* Assignment: Within the records, how many lines hold the word "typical"? State that number alone.
****************************************
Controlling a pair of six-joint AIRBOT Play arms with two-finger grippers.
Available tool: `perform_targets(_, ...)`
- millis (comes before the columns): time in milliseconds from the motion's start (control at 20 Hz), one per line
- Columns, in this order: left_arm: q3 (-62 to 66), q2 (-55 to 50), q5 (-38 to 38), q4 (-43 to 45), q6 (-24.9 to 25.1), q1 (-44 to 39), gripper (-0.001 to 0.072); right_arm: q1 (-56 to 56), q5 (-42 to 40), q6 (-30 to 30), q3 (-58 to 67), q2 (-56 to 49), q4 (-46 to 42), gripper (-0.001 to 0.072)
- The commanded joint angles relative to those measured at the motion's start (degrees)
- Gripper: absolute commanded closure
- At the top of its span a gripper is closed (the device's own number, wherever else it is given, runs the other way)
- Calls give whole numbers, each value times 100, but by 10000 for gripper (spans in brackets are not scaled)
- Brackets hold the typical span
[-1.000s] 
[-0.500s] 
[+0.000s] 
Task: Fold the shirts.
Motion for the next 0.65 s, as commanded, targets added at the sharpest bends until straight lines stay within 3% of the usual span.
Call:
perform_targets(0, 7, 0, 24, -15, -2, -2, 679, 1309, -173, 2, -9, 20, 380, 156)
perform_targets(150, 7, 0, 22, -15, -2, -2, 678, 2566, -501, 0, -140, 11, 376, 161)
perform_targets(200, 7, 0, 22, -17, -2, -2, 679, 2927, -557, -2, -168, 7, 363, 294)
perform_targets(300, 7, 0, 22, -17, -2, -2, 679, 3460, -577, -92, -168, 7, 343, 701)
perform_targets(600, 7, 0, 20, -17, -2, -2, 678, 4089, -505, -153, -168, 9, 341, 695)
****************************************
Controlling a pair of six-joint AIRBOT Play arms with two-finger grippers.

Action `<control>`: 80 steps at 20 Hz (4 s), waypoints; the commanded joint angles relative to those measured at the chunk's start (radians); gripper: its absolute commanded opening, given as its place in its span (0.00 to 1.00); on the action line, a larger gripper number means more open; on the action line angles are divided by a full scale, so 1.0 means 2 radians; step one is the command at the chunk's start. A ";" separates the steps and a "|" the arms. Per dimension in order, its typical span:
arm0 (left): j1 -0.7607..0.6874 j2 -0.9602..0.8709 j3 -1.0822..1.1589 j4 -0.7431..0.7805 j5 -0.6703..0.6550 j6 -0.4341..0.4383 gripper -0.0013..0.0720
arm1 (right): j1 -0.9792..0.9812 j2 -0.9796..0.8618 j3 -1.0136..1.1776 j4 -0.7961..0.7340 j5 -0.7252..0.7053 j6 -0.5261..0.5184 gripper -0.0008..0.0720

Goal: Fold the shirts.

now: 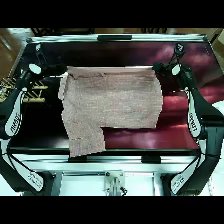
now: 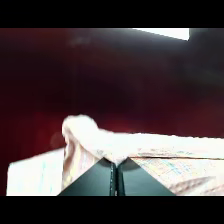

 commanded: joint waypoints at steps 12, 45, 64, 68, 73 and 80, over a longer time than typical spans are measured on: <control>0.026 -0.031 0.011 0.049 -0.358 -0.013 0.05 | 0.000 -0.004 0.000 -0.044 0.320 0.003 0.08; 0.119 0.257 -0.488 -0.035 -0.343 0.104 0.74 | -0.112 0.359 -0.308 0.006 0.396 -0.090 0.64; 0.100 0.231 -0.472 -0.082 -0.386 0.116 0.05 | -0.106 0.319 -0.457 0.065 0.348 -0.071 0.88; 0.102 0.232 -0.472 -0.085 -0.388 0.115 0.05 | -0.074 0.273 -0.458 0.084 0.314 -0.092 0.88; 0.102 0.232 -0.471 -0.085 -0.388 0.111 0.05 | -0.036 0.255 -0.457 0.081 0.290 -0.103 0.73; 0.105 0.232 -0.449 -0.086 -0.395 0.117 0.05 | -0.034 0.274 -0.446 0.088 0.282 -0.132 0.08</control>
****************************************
* Reply: 3